| Problem details |
Please count the lines in the records below that include the word "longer" and report only the total.

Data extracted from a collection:
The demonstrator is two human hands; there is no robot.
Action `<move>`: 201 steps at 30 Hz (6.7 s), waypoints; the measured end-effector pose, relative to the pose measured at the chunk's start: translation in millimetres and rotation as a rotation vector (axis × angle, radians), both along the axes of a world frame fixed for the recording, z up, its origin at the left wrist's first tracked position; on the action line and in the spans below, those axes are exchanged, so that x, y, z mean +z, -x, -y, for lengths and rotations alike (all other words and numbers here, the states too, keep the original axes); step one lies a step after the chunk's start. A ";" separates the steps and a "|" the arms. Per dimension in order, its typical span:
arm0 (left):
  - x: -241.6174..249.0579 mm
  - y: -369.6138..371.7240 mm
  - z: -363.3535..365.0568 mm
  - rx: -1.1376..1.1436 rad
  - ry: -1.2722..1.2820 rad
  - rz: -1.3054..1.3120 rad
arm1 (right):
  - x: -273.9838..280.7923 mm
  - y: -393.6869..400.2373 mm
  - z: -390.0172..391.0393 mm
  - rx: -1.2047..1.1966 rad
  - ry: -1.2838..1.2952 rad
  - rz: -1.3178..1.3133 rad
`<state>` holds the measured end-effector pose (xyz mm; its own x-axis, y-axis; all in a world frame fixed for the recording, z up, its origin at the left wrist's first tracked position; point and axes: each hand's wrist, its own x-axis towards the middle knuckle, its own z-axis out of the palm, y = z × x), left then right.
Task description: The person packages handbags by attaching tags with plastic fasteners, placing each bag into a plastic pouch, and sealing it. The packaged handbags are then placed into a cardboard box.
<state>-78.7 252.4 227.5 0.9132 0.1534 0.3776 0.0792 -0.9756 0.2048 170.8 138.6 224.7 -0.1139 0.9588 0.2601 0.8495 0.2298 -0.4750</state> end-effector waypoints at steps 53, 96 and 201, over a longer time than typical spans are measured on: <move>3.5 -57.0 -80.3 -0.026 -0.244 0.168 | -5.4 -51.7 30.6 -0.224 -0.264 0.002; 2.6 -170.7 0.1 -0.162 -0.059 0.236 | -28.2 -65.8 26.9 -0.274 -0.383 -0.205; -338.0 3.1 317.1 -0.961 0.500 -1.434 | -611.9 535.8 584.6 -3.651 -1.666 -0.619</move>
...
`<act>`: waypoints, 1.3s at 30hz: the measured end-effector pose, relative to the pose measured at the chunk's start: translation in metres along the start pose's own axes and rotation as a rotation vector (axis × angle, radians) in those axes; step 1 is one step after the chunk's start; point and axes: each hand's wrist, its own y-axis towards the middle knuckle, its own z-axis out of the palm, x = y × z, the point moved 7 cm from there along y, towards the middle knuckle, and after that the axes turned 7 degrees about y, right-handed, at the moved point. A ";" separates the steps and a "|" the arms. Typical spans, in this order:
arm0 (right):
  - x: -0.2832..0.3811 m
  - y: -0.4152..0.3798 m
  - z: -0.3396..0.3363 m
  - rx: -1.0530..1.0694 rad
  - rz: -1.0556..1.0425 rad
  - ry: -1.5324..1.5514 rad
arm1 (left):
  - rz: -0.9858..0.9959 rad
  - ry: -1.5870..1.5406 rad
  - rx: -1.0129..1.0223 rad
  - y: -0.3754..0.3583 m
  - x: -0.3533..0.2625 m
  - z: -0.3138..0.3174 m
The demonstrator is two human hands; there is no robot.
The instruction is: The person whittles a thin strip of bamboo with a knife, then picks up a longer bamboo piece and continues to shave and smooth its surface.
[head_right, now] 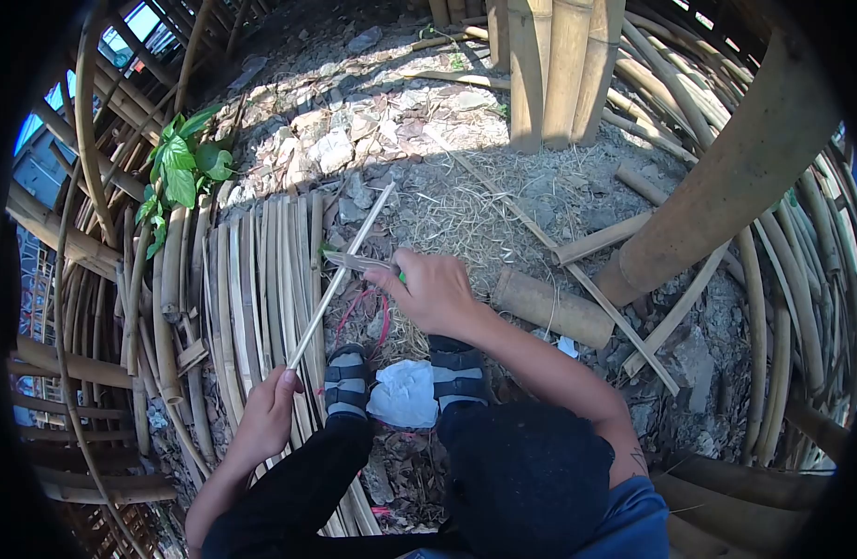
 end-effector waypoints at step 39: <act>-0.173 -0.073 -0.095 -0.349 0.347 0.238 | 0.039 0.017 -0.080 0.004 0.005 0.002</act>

| Finished task |
2